Skip to main content
Start the Flash development server for local testing with automatic updates. A local development server provides a unified interface for testing while @Endpoint functions execute on Runpod Serverless.
flash run [OPTIONS]

Example

Start the development server with defaults:
flash run
Start with auto-provisioning to eliminate cold-start delays:
flash run --auto-provision
Start on a custom port:
flash run --port 3000

Flags

--host
string
default:"localhost"
Host address to bind the server to.
--port, -p
integer
default:8888
Port number to bind the server to.
--reload/--no-reload
default:"enabled"
Enable or disable auto-reload on code changes. Enabled by default.
--auto-provision
Auto-provision all Serverless endpoints on startup instead of lazily on first call. Eliminates cold-start delays during development.

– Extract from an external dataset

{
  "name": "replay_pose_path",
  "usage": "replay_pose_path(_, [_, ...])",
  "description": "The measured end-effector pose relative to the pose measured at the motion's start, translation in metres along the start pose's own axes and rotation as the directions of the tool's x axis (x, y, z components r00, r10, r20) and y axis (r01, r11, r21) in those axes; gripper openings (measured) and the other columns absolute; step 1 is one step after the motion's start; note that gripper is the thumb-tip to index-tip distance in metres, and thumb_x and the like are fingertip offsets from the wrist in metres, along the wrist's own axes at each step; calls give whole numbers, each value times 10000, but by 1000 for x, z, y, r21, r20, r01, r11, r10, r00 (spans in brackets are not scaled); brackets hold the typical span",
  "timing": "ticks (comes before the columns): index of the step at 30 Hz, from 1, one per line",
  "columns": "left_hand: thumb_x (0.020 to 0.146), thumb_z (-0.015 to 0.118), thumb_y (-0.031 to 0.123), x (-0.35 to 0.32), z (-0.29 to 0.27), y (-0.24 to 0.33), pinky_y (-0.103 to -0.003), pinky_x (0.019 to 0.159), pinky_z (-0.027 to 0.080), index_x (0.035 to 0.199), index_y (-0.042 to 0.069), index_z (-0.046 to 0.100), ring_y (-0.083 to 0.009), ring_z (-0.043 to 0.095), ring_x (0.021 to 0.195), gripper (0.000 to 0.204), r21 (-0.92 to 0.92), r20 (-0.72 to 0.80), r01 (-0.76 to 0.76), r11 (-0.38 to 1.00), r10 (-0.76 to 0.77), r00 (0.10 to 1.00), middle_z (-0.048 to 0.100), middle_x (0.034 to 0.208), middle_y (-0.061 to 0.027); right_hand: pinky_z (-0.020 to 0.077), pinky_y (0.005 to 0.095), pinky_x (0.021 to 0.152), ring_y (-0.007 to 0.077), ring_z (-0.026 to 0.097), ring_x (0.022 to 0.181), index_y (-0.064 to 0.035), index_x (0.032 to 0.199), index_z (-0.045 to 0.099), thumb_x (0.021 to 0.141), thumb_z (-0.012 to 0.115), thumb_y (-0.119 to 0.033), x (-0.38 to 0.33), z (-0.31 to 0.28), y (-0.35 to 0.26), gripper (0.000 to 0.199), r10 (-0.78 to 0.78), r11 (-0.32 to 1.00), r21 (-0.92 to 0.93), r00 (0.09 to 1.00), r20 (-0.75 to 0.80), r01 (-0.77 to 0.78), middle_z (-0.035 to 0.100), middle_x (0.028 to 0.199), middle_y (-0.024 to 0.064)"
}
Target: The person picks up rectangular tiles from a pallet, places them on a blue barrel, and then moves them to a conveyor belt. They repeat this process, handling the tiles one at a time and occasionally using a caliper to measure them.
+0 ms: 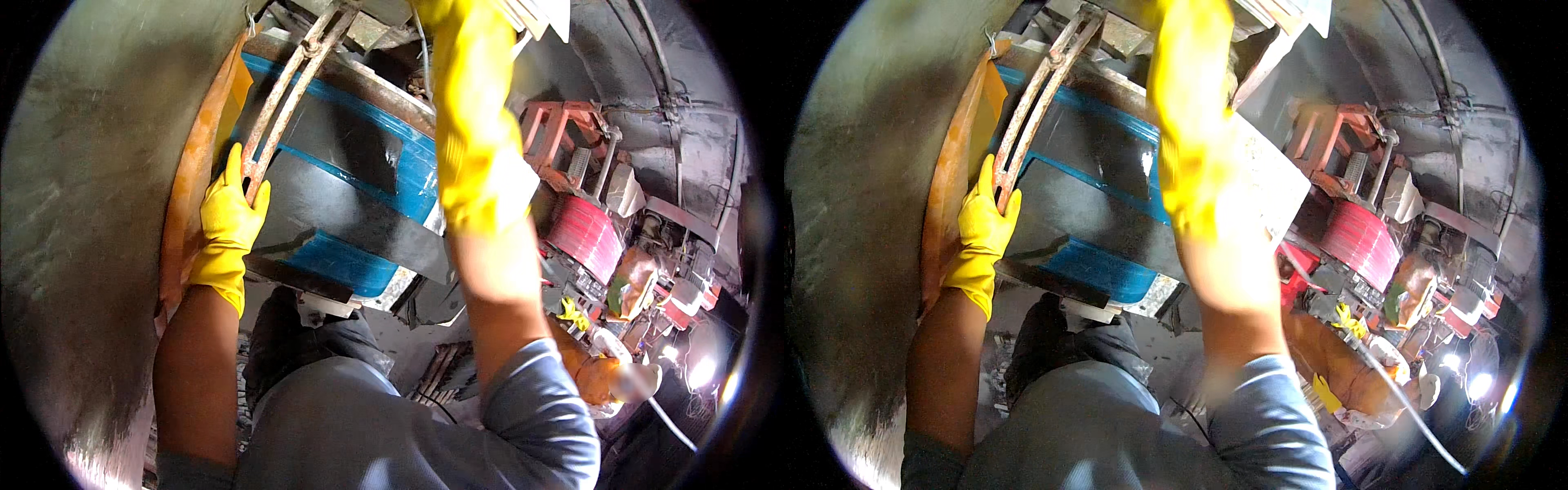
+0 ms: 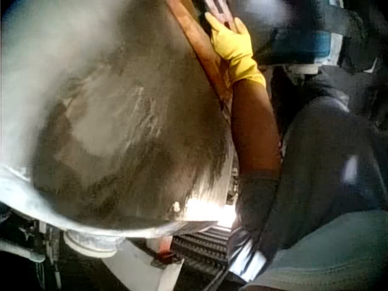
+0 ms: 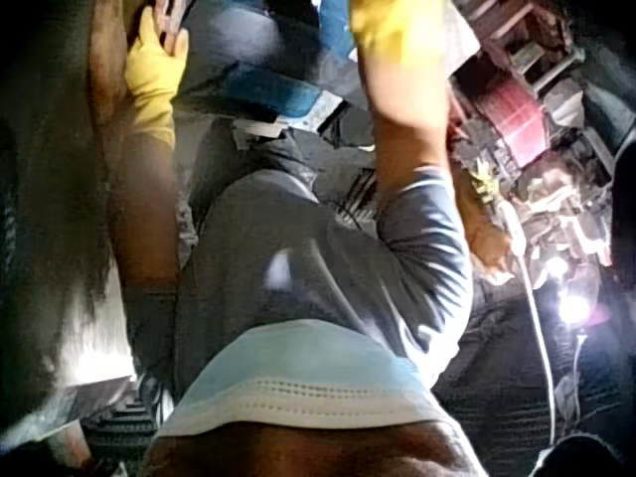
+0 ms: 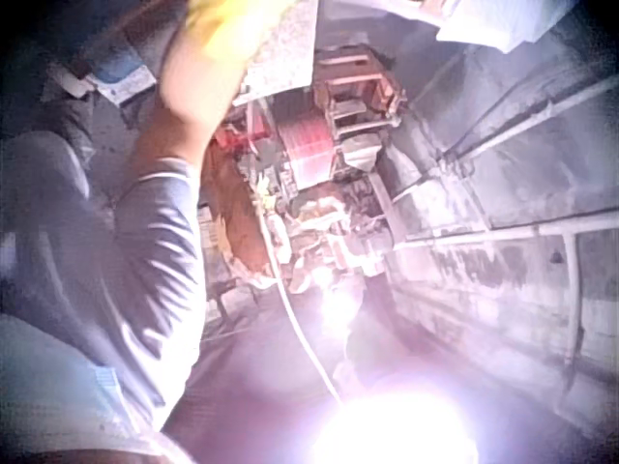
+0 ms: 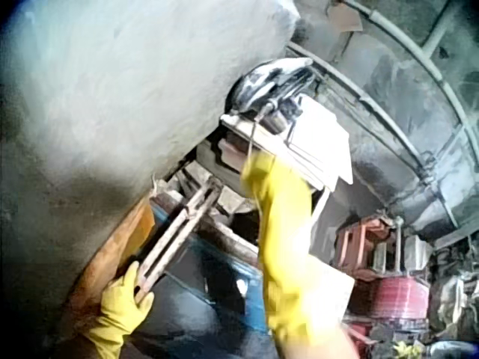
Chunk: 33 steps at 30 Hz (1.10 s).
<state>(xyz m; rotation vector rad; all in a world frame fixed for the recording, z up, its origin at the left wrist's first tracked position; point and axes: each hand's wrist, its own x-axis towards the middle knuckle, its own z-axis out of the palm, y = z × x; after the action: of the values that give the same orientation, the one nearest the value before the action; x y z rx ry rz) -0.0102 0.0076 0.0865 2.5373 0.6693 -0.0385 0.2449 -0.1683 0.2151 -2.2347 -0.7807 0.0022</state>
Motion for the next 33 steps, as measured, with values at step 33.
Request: replay_pose_path(33, [946,756,410,2,23,-11,-506,984,546,1570,91,472,-458,695,1168,756,82,-71,-109,991,115,991,722,1269,-261,288,294,554,56,332,625,-128,641,543,1108,570,-526,-574,92,12,614,986,149,611,163,-33,-778,462,662,-95])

Endpoint descriptions from docstrings

Flash extracts the first line of each function’s docstring and uses it in two places:
  • Startup table: The “Description” column shows the docstring when the server starts.
  • Swagger UI: The endpoint summary in the API explorer at /docs.
Add docstrings to your @Endpoint functions to make your API self-documenting:
@Endpoint(name="text-processor", gpu=GpuGroup.ANY)
def analyze_text(text: str) -> dict:
    """Analyze text and return sentiment scores."""
    # Implementation here
    return {"sentiment": "positive"}
When you run flash run, the startup table displays “Analyze text and return sentiment scores” as the description for this endpoint, and the same text appears in the Swagger UI summary.

Architecture

With flash run, Flash starts a local development server alongside remote Serverless endpoints: Key points:
  • A local development server provides a convenient testing interface at localhost:8888.
  • @Endpoint functions deploy to Runpod Serverless with live- prefix to distinguish from production.
  • Code changes are picked up automatically without restarting the server.
  • The development server routes requests to appropriate remote endpoints.
This differs from flash deploy, where all endpoints run on Runpod without a local server.

Auto-provisioning

By default, endpoints are provisioned lazily on first @Endpoint function call. Use --auto-provision to provision all endpoints at server startup:
flash run --auto-provision

How it works

  1. Discovery: Scans your app for @Endpoint decorated functions.
  2. Deployment: Deploys resources concurrently (up to 3 at a time).
  3. Confirmation: Asks for confirmation if deploying more than 5 endpoints.
  4. Caching: Stores deployed resources in .runpod/resources.pkl for reuse.
  5. Updates: Recognizes existing endpoints and updates if configuration changed.

Benefits

  • Zero cold start: All endpoints ready before you test them.
  • Faster development: No waiting for deployment on first HTTP call.
  • Resource reuse: Cached endpoints are reused across server restarts.

When to use

  • Local development with multiple endpoints.
  • Testing workflows that call multiple remote functions.
  • Debugging where you want deployment separated from handler logic.

Provisioning modes

ModeWhen endpoints are deployed
Default (lazy)On first @Endpoint function call
--auto-provisionAt server startup

Testing your API

Once the server is running, test your endpoints:
# Health check
curl http://localhost:8888/

# Call a queue-based GPU endpoint (gpu_worker.py)
curl -X POST http://localhost:8888/gpu_worker/runsync \
  -H "Content-Type: application/json" \
  -d '{"input": {"message": "Hello from GPU!"}}'

# Call a load-balanced endpoint (lb_worker.py)
curl -X POST http://localhost:8888/lb_worker/process \
  -H "Content-Type: application/json" \
  -d '{"data": "test"}'
Queue-based endpoints require the {"input": {...}} wrapper format to match deployed endpoint behavior. Load-balanced endpoints accept direct JSON payloads.
Open http://localhost:8888/docs for the interactive API explorer.

Requirements

  • RUNPOD_API_KEY must be set in your .env file or environment.
  • A valid Flash project structure (created by flash init or manually).

flash run vs flash deploy

Aspectflash runflash deploy
Local development serverYes (http://localhost:8888)No
@Endpoint functions run onRunpod ServerlessRunpod Serverless
Endpoint persistenceTemporary (live- prefix)Persistent
Code updatesAutomatic reloadManual redeploy
Use caseDevelopmentProduction